### ENTRIES SUPPLIED
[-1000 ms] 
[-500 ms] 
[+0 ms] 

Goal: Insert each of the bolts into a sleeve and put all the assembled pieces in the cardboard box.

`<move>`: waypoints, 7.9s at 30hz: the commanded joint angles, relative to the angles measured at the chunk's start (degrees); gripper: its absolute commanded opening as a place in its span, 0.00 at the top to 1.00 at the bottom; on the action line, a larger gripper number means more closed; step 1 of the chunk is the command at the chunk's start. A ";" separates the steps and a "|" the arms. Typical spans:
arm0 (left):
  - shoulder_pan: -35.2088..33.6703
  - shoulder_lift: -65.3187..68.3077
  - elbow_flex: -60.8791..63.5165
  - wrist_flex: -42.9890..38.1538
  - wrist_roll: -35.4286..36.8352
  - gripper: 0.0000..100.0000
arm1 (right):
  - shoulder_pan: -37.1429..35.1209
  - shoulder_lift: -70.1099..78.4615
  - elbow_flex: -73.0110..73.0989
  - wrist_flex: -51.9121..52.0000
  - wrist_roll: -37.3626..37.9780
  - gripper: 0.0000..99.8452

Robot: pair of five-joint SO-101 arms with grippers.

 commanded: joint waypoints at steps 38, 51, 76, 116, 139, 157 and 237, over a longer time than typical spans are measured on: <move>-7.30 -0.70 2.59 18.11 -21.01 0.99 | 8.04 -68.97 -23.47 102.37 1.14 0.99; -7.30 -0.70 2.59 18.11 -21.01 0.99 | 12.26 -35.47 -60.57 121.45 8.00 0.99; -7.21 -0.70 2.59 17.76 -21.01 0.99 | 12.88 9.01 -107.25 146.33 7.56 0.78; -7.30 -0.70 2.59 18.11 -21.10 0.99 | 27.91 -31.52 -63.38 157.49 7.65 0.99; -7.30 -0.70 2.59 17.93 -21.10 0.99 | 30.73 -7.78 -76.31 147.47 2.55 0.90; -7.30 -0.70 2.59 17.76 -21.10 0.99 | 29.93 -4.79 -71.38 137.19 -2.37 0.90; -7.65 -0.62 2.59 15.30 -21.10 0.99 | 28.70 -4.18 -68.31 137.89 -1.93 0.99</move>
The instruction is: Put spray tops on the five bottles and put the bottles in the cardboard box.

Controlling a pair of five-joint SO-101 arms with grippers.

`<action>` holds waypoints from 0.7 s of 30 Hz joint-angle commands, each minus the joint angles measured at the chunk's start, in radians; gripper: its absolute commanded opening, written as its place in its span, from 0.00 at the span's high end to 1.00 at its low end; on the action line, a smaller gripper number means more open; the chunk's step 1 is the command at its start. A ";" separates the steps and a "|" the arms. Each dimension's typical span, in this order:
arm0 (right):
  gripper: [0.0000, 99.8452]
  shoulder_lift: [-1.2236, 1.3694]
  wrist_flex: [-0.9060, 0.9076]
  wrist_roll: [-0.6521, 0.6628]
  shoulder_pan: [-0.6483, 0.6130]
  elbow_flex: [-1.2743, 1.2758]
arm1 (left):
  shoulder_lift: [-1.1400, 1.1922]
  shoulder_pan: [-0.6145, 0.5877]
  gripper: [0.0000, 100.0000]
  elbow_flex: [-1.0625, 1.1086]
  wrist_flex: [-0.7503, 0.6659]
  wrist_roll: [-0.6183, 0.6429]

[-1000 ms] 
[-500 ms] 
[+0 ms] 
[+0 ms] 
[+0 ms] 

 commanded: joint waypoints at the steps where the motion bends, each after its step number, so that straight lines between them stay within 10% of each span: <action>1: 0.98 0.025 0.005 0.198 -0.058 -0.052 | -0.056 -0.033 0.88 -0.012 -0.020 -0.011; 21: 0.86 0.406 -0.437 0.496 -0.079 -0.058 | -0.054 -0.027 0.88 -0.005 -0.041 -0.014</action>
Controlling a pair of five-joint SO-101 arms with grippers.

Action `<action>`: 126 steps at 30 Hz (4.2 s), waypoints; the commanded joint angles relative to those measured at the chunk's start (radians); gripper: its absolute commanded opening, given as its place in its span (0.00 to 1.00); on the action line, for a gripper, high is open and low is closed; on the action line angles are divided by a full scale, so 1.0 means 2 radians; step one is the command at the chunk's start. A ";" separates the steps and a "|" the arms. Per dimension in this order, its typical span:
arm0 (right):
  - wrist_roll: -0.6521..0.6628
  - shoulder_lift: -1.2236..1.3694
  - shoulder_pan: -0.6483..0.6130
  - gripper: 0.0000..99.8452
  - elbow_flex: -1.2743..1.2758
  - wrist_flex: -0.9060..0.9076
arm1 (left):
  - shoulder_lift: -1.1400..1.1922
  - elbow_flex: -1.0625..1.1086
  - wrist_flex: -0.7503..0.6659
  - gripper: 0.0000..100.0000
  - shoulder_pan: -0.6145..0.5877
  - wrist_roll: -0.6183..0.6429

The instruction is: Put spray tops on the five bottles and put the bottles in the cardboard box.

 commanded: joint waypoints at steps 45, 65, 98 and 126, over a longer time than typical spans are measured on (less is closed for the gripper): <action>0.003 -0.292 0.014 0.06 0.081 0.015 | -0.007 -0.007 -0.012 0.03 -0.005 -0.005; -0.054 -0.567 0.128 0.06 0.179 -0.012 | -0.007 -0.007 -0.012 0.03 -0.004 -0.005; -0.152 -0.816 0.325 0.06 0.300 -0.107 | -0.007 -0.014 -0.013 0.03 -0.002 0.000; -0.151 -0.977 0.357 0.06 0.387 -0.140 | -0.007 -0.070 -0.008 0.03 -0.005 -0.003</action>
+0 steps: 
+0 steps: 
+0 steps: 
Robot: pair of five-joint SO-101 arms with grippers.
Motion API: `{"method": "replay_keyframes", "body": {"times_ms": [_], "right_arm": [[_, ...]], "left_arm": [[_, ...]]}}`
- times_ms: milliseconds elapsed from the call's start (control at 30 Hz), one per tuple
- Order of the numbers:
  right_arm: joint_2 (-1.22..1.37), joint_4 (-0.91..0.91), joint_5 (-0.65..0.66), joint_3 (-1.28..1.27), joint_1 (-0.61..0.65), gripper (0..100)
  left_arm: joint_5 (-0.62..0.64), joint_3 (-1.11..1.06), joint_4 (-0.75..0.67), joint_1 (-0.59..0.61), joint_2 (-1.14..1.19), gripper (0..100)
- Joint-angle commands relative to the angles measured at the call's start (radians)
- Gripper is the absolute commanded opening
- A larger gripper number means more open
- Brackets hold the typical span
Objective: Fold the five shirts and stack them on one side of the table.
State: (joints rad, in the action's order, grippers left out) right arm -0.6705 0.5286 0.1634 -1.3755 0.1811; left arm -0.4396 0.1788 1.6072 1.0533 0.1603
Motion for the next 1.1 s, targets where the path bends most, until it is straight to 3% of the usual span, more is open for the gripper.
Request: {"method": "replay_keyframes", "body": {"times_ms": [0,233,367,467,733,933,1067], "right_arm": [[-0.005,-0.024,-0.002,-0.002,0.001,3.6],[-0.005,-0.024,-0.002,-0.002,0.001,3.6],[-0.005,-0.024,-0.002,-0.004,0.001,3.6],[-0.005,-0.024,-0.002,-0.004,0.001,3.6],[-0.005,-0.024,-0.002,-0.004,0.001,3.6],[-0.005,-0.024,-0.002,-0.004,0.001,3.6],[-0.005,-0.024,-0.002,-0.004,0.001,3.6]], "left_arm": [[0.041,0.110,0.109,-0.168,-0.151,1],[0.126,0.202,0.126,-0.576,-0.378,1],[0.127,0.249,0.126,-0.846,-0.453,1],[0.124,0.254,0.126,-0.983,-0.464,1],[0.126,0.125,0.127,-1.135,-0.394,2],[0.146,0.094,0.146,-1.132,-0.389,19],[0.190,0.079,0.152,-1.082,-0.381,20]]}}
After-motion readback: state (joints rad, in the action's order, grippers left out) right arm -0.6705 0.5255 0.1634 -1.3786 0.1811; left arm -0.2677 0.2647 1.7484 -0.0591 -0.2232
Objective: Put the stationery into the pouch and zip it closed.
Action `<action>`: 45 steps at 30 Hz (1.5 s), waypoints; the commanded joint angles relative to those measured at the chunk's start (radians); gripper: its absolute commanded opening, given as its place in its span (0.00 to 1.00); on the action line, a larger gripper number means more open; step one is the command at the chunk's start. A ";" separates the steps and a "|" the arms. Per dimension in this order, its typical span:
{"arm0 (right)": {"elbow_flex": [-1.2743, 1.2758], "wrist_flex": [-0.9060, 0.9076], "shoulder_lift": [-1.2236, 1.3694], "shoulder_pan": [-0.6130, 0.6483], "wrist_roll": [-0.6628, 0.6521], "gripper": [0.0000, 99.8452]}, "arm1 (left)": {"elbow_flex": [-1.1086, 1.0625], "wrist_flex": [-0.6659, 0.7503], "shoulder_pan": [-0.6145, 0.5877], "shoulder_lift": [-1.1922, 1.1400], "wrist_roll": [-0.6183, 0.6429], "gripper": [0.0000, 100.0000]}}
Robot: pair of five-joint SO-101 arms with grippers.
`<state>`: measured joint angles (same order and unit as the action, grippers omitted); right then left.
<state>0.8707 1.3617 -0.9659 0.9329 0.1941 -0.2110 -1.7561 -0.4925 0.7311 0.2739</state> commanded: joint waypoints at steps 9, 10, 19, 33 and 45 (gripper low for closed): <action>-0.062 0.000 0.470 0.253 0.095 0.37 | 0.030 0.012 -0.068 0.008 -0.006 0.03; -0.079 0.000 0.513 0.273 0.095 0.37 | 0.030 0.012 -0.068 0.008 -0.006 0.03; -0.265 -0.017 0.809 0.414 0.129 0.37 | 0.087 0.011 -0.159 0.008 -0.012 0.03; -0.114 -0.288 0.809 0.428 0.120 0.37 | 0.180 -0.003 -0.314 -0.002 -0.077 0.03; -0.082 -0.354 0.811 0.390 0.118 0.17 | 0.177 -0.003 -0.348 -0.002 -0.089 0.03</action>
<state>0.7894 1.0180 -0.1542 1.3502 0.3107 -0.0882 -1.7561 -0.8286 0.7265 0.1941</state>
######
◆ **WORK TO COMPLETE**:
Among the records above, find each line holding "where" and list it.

◆ **OUTPUT FOR THIS TASK**:
 commanded: joint waypoints at the steps where the motion bends, each after its step number, so that straight lines between them stay within 10% of each span: <action>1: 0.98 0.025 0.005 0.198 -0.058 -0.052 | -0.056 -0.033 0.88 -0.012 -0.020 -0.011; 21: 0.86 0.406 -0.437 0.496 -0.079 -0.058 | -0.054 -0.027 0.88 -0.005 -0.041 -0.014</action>
Motion for the next 1.1 s, targets where the path bends most, until it is straight to 3% of the usual span, more is open for the gripper.

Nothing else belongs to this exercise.